Simone was at the same time being comforted by another neighbour, Claire (possibly). She had made us both a cup of PG tips, which at the time seemed unfathomably considerate. Some old fella from the house opposite came with popsicles for the kids and it even started to get a bit weird when a well to do middle aged man, who was called, I don’t know, lets go for Bob came over with a roll of money in his hand offering it as a whip around that they’d had. That to me seemed too much (in a good way) and whilst it still intrigues me to know how much was in that roll, I politely declined.

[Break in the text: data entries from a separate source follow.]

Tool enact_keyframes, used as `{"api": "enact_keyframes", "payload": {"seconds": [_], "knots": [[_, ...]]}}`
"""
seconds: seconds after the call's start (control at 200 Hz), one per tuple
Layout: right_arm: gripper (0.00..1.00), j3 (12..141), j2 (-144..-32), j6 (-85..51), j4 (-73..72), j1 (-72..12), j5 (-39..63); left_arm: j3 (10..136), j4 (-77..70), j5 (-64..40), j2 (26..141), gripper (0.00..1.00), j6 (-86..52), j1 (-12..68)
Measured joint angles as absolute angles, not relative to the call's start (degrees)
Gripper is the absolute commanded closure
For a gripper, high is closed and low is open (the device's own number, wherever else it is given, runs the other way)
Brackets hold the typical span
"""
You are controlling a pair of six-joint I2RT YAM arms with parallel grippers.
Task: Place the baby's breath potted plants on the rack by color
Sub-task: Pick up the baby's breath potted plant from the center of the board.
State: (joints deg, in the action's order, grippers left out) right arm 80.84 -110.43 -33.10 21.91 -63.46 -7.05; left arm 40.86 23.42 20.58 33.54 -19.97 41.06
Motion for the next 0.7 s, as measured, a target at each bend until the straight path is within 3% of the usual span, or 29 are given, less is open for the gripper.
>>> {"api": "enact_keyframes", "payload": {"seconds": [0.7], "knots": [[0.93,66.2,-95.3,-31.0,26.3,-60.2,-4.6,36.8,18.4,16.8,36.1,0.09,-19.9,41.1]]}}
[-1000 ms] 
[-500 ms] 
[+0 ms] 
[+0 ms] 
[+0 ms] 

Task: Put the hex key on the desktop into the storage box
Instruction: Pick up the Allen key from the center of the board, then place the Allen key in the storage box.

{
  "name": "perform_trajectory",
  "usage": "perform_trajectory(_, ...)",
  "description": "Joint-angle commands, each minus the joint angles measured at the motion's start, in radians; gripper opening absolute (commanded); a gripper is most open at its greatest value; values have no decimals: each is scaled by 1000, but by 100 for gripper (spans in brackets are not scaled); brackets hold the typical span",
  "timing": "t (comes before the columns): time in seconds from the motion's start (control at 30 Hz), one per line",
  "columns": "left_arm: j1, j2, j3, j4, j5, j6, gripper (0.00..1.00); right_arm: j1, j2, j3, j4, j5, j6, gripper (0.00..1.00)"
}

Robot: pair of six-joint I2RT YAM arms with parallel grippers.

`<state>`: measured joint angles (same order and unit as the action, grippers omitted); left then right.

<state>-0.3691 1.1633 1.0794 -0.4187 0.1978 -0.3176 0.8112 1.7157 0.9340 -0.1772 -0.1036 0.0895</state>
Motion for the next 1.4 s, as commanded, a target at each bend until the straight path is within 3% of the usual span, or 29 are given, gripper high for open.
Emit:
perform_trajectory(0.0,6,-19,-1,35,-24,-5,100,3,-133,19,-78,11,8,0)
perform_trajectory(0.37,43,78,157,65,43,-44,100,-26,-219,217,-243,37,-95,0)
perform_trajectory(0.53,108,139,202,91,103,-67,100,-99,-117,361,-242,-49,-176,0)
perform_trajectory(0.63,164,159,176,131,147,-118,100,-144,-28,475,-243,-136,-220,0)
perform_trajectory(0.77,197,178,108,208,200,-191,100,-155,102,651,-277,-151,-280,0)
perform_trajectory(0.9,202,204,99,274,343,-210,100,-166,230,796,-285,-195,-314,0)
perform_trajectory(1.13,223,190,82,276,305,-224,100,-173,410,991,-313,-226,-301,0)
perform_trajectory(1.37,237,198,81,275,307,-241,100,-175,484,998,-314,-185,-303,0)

Jane’s husband Mike was already clearing out the spare rooms at which point it seemed almost rude to decline them, so we agreed to their kind offer. Mike then proceeded to jab himself in the eye with a plank of wood he was removing on our behalf and his face swelled up frighteningly. He took a very stuff-and-nonsense type attitude to it, but Simone and I now felt absolutely terrible that our intrusion was causing actual physical injuries.
The girls didn’t seem to give a monkeys, and if anything were revelling in the drama and attention. Anyway Mike and Jane had a hot tub, so what the hell. For me it was a low, and probably the first time I genuinely started to question the wisdom of our venture. I also started to question the wisdom of their leader.